Entrambe le accuse si riferiscono alla raccolta dei dati di localizzazione e degli orari degli utenti di iPhone e iPad, scoperta circa una settimana fa da due ricercatori del Regno Unito. Ricordiamo che dopo la scoperta del file che memorizza tutti gli spostamenti e gli orari degli utenti, il senatore USA Al Franken ha inviato una lettera a Steve Jobs chiedendo chiarimenti in materia. Fino ad oggi Apple non ha rilasciato una risposta ufficiale sulla questione, anche se in una mail informale attribuita a da Steve Jobs in risposta a una richiesta di un utente, si nega che Apple tracci la posizione dei suoi clienti. Secondo John Gruber il file di raccolta totale di orari e localizzazione degli utenti potrebbe essere un bug o un errore di programmazione che potrebbe essere facilmente risolto con il rilascio di un aggiornamento di iOS.

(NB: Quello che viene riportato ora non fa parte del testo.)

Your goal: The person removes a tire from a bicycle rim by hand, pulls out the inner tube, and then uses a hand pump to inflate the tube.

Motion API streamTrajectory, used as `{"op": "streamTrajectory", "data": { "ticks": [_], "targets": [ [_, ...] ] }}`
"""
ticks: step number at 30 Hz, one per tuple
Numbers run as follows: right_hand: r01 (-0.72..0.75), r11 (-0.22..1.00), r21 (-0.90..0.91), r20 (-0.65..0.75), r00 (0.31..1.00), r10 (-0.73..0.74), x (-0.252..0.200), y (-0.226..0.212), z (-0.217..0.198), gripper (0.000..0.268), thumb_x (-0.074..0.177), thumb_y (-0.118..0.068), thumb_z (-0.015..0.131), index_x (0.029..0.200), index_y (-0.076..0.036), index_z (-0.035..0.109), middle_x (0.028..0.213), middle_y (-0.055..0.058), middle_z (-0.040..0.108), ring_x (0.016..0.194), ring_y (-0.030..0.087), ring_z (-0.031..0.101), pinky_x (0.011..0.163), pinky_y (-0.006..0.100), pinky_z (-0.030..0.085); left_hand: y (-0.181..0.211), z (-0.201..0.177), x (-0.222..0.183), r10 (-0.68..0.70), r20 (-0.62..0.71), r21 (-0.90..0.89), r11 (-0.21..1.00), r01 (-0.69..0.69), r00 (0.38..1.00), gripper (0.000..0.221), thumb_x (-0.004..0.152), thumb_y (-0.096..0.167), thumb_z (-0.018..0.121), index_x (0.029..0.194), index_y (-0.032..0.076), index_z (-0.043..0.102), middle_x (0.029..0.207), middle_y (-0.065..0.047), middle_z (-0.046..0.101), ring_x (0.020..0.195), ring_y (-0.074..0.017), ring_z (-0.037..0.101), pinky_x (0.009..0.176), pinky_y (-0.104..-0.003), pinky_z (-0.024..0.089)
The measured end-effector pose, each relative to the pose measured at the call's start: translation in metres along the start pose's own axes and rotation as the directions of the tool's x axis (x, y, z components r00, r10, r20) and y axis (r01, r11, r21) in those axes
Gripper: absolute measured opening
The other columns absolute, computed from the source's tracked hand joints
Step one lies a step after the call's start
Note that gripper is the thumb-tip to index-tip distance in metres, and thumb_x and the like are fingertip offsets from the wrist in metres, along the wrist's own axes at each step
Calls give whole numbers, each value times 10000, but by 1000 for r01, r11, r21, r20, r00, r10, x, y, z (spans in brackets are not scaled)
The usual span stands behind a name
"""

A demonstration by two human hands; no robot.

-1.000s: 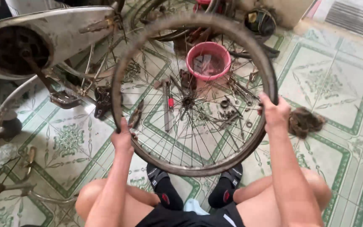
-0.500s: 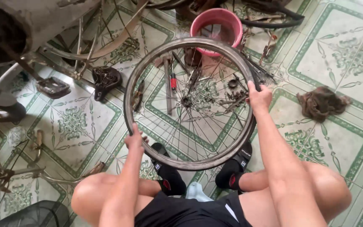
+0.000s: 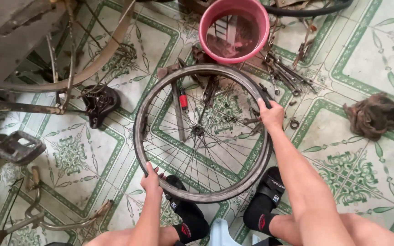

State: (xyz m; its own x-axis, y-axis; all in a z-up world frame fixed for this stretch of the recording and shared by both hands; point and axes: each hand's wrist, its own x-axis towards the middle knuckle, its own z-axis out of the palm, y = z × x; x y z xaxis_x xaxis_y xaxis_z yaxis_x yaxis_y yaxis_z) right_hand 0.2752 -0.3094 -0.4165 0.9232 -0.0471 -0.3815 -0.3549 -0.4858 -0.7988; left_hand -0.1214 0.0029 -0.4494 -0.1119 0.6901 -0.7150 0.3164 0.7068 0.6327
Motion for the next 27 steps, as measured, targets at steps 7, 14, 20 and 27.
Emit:
{"op": "streamTrajectory", "data": {
  "ticks": [7,14,20,27],
  "targets": [
    [71,989,-133,10,997,-70,36,1,27,467,924,-504,724,898,-39,749,661,119,715,602,229,712,645,373,551,-10,7,9,-39,-32,4,999,39,999,621,931,516,676,1235,3,504,1071,-137,689,715,-305,666,565,-452,567],
    [252,935,-250,-55,960,-273,55,15,32,514,895,-499,754,1141,-49,723,995,204,746,940,368,717,845,455,544,-40,-5,39,-72,73,216,975,54,995,853,932,607,645,1408,-91,530,1186,-218,702,912,-338,701,717,-477,584],
    [369,888,-274,-34,919,-393,32,2,10,634,865,-470,775,1292,-20,644,1125,235,732,1020,395,705,896,466,543,4,1,48,196,116,713,666,-219,974,981,898,639,652,1536,-41,347,1440,-300,508,1273,-425,553,977,-493,499],
    [432,860,-271,-3,893,-449,30,-46,-78,577,882,-477,782,1213,-11,705,982,178,776,916,284,765,840,395,586,148,38,32,464,599,682,132,-719,653,768,940,584,636,1442,8,551,1359,-292,621,1288,-437,576,1082,-476,446]
  ]
}}
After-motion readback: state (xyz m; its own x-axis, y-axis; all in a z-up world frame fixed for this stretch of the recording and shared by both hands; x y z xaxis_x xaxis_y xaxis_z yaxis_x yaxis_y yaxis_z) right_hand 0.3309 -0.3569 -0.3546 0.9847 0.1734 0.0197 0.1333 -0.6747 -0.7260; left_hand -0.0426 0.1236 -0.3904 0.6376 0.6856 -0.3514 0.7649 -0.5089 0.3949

La causa intentata in Florida, come diverse altre, appartiene alla categorie della class action solo formalmente promosse da utenti preoccupati o scontenti, ma in realtà portate avanti da studi legali che sono i prinicipali beneficiari di cause di questo tipo.

Nel frattempo, però, si muovono anche le istituzioni. Lisa Madigan, procuratore generale dell’Illinois ha richiesto un incontro con Apple e Google per discutere della localizzazione ed ottenere chiarimenti in merito. «Voglio sapere se i consumatori sono stai informati di quello che viene tracciato e memorizzato da Apple e Google e se queste funzioni possono essere disabilitate. È importante – dice in un comunicato la Madigan – che queste società assicurino che le informazioni private sono protette».